##### DATASET CONTENT

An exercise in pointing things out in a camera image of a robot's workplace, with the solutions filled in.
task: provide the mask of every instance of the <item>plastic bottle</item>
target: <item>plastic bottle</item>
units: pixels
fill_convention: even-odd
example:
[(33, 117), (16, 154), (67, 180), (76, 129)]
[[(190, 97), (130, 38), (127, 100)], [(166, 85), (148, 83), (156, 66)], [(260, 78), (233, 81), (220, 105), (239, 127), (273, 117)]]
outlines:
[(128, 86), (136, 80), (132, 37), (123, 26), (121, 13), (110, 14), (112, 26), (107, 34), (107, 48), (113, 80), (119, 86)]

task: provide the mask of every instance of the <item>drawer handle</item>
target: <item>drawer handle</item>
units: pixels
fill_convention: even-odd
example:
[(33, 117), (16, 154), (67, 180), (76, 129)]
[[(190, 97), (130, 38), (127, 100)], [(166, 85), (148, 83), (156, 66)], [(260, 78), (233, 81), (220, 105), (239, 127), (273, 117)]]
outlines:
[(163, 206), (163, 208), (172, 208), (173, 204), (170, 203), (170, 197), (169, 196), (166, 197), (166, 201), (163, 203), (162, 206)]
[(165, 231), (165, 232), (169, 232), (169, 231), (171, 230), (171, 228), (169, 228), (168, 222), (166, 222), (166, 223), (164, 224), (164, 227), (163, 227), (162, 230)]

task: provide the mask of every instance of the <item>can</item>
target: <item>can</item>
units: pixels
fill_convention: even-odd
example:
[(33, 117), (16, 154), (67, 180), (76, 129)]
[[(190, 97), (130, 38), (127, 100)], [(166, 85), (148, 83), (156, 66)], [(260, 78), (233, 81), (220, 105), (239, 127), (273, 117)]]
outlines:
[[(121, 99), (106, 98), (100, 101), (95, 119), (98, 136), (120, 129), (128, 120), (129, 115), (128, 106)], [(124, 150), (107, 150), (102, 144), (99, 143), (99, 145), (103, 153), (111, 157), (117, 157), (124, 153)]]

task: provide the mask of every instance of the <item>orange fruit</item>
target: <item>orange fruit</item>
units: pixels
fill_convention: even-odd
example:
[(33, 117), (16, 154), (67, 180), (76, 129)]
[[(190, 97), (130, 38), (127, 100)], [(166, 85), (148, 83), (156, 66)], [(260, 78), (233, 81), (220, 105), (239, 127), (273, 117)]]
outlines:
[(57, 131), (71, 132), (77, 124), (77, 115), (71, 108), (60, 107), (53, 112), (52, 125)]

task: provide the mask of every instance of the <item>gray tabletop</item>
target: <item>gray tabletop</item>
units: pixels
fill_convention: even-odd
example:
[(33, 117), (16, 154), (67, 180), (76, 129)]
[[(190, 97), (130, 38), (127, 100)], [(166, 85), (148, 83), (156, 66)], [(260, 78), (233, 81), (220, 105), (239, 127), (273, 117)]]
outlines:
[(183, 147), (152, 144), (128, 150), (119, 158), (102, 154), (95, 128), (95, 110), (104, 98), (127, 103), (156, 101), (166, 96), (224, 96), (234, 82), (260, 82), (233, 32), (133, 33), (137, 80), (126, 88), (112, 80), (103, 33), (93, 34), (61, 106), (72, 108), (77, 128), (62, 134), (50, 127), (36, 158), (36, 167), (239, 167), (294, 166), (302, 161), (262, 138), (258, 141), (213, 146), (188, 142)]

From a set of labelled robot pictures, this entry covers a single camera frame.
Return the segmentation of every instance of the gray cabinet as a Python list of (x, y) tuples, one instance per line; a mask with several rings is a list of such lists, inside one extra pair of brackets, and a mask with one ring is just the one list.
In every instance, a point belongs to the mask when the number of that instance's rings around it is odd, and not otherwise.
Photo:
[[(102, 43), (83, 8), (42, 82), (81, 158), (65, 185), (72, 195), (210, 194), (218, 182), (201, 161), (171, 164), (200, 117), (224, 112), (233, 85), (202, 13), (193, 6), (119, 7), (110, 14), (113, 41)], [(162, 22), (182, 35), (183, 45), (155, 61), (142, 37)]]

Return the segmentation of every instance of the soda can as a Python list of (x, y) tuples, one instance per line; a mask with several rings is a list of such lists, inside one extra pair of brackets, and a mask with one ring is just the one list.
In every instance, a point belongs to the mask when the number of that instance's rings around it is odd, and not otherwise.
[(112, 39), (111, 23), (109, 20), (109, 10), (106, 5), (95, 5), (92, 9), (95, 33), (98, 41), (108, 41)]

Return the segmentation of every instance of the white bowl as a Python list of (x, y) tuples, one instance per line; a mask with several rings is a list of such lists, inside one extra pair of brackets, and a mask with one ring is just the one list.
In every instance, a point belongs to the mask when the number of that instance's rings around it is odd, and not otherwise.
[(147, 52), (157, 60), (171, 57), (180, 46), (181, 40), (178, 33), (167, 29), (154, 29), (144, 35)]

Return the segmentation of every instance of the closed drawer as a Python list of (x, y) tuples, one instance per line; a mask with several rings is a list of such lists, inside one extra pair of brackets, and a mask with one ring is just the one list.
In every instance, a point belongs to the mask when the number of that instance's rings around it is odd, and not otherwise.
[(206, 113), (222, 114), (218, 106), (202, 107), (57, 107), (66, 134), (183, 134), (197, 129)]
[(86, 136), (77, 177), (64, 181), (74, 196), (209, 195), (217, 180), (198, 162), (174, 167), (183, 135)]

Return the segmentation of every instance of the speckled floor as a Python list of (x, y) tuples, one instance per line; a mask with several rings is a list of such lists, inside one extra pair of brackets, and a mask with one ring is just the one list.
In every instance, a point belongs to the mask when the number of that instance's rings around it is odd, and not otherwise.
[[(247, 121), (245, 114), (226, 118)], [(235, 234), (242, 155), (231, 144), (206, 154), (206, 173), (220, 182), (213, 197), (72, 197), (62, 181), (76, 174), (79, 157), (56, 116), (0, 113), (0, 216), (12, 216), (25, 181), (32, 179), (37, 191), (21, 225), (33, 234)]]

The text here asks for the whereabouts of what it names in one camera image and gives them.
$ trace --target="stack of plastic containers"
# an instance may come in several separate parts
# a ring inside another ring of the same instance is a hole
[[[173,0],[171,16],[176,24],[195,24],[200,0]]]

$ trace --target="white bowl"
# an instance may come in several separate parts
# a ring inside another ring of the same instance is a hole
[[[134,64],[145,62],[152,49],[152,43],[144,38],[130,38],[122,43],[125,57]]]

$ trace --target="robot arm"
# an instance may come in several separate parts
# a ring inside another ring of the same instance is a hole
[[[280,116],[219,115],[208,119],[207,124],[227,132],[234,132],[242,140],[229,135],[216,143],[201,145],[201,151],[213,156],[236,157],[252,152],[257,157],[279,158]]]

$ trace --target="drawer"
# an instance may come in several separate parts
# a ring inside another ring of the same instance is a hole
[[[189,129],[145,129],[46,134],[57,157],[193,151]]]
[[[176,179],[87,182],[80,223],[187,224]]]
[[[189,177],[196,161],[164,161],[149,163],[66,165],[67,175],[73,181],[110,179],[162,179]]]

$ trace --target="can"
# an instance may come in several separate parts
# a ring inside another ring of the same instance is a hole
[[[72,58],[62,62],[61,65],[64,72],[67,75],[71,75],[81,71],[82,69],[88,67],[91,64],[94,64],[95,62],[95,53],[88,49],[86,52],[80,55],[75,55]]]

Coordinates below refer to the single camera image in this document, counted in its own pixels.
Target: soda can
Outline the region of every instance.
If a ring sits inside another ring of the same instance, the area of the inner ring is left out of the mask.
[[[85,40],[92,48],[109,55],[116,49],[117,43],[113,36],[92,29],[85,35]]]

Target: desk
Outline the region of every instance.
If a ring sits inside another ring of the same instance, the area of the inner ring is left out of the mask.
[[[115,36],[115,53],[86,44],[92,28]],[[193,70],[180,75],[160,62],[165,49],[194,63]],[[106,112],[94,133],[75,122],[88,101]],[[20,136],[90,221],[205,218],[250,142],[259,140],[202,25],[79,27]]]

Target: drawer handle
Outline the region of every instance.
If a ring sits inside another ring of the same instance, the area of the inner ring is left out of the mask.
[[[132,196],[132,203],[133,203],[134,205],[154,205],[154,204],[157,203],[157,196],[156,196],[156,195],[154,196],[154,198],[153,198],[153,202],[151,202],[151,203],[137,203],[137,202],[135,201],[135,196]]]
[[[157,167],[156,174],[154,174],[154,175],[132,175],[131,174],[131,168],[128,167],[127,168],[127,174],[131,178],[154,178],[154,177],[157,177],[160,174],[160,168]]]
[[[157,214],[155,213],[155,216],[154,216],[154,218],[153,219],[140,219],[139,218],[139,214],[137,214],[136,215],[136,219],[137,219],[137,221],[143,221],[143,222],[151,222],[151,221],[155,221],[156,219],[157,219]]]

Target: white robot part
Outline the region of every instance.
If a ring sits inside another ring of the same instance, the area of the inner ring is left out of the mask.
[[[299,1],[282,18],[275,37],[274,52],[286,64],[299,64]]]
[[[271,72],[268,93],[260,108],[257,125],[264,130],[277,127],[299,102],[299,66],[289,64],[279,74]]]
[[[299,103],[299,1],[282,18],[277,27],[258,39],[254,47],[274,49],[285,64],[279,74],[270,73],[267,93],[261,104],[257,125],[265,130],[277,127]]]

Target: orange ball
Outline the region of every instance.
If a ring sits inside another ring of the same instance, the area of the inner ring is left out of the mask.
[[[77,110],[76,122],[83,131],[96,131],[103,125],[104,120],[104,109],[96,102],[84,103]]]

##########

TASK ITEM
For this exercise, return every line from the data that holds the string "brackets".

ANSWER FOR THIS EXERCISE
Return the segmentation of every instance of the gray cabinet as a Python list of (x, y) tuples, one instance per line; a mask with several rings is a list of such lists, inside one extra pair of brackets, and a mask with one ring is just the one list.
Return the segmentation of every instance of the soda can as a Python list of (x, y) tuples, one instance per line; a mask with several rings is a list of such lists, inside one extra pair of brackets, and a mask with one ring is just the one list.
Return the segmentation of every instance of the white bowl as a Python list of (x, y) tuples, one instance per line; a mask with several rings is a list of such lists, inside one extra pair of brackets, and a mask with one ring is just the one list.
Return the segmentation of every instance of the closed drawer as a Python list of (x, y) tuples, one instance per line; a mask with several rings is a list of such lists, inside one extra pair of brackets, and a mask with one ring is just the one list.
Return the segmentation of every instance of the speckled floor as a Python list of (x, y) tuples, one instance per line; a mask with several rings is a list of such lists, inside one extra pair of brackets, and a mask with one ring is just the one list.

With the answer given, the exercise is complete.